The site epitomizes the complicated nature of the new threat, parts of which have evolved to become more open, while others have grown stealthier. “It’s a cloud of Russian influencers,” said Dr. Linvill, a professor of communications who has studied millions of troll postings. The players, he said, probably include state actors, intelligence operatives, former RT staff members and the digital teams of Yevgeny Prigozhin, a secretive oligarch and confident of Mr. Putin’s who financed the St. Petersburg troll farm.
The new brand of disinformation is subtler than the old. Dr. Linvill and his colleague Patrick L. Warren have argued that Mr. Putin’s new methodology seeks less to create than to curate — to retweet and amplify the existing American cacophony, raising the level of confusion and partisan discord.
Much of the disinformation, like the Russophile site, lies hidden in plain sight. But other elements embody a new sophistication that makes it increasingly hard for tech companies to ferret out the interference of Russia, or any other country. Experts say that Russian trolls may even be paying Americans to post disinformation on their behalf, to better hide their digital fingerprints.
On March 5, Lea Gabrielle, head of the State Department’s Global Engagement Center, which seeks to identify and fight disinformation, told a Senate hearing that Moscow had pounced on the coronavirus outbreak as a new opportunity to sow chaos and division — to “take advantage of a health crisis where people are terrified.”
“The entire ecosystem of Russian disinformation has been engaged,” she reported. Her center’s analysts and partners, Ms. Gabrielle added, have found “Russian state proxy websites, official state media, as well as swarms of online false personas pushing out false narratives.”
RT America dismissed the department’s charges, which were first made in February, as “loosely detailed.” In her March testimony, Ms. Gabrielle said that her center had intentionally made public few details and examples of the disinformation, so that adversaries could not decipher “our tradecraft,” presumably in an effort to foil countermeasures.
Tass, the Russian news agency, reported that the Foreign Ministry firmly rejected the State Department’s charge. That response echoes an iron rule of disinformation. As Oleg Kalugin, a former K.G.B. general, put it in a video interview with The Times: “Deny, deny, deny — even if the truth is obvious.”
Beijing now appears to be borrowing from Mr. Putin’s playbook, at least the early drafts. It recently declared that the coronavirus was devised by Washington as a designer weapon meant to cripple China.
Mr. Putin has disseminated false and alarming health narratives not only about pathogens and vaccines but also about radio waves, bioengineered genes, industrial chemicals and other intangibles of modern life.

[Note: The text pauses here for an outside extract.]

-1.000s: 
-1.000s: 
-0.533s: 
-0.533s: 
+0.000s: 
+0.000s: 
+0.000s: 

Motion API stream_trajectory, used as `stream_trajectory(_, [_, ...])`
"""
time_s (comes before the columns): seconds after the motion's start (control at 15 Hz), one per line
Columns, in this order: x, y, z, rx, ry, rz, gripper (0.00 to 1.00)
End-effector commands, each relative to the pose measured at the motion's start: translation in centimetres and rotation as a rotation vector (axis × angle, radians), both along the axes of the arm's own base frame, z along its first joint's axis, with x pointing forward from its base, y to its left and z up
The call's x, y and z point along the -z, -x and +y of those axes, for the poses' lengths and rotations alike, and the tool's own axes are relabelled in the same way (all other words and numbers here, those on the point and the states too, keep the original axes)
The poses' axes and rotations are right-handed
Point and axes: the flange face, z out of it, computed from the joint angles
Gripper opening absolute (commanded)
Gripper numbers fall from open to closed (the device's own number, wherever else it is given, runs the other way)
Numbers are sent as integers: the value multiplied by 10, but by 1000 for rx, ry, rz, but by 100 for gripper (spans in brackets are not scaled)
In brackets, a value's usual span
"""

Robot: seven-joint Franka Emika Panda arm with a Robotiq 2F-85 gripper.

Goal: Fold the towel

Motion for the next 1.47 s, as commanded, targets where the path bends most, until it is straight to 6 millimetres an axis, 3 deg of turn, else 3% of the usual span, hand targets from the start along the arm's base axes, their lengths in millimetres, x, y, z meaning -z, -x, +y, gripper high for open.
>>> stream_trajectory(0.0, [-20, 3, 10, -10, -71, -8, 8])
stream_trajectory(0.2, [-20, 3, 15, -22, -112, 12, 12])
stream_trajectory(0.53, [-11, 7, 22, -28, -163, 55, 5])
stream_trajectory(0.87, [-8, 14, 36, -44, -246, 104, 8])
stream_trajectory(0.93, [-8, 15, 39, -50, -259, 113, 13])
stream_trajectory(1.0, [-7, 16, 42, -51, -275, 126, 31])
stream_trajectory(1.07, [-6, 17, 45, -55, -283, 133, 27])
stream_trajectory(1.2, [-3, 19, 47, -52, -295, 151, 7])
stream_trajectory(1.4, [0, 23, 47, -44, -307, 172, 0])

The knotty topics often defy public understanding, making them ideal candidates for sowing confusion over what’s safe and dangerous.

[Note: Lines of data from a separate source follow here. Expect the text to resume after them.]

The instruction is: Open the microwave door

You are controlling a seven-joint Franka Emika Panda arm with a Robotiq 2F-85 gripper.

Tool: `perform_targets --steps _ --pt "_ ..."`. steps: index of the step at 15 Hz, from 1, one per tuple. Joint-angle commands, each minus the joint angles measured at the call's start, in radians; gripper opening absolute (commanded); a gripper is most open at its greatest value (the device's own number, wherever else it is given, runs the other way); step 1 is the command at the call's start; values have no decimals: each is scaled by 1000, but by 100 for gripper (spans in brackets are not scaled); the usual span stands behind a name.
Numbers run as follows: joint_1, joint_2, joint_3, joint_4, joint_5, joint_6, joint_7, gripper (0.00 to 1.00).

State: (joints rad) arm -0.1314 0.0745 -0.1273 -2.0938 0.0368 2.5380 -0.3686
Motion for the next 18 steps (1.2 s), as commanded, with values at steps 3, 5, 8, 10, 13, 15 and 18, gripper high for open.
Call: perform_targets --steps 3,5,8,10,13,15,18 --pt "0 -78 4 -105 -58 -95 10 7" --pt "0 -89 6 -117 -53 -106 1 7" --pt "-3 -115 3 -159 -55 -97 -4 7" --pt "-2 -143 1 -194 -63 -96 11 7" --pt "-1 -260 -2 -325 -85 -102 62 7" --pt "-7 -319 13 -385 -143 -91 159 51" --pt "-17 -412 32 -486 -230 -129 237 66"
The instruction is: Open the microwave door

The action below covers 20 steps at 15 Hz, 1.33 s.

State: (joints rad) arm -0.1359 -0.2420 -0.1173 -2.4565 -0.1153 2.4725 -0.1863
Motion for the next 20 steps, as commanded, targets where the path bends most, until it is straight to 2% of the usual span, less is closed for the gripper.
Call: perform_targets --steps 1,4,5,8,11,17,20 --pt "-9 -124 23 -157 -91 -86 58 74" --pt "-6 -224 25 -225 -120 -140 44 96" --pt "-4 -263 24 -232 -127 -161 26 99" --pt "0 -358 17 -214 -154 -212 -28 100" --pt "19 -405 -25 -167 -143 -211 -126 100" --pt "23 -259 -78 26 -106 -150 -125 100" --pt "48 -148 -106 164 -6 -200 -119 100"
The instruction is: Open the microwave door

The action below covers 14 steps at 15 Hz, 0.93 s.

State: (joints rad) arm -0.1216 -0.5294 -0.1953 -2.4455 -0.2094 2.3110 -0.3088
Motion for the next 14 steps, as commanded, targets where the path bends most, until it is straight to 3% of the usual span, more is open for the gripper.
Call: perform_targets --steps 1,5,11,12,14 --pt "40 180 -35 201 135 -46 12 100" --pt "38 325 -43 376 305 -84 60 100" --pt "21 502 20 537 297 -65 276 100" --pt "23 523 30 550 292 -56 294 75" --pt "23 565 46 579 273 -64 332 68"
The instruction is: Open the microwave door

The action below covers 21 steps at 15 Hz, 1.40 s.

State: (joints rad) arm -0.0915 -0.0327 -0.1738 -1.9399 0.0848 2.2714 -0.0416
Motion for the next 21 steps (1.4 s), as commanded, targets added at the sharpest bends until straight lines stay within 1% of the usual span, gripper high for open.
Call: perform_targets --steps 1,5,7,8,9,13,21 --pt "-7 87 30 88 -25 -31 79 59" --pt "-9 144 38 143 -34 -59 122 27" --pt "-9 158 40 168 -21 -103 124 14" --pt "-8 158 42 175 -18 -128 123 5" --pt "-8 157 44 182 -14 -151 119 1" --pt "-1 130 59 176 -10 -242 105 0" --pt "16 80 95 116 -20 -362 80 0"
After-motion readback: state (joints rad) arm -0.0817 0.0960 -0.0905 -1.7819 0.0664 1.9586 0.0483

Analysts see an effort not only to undermine American officials but also to accomplish something more basic: to damage American science, a foundation of national prosperity. American researchers have won more than 100 Nobel Prizes since 2000, and Russians five. Geographically, Russia is the world’s largest country, but its economy is smaller than Italy’s.
As Dr. Quinn of the University of Maryland put it, Mr. Putin’s salvos are targeting “the institutions that we rely on to understand the truth.”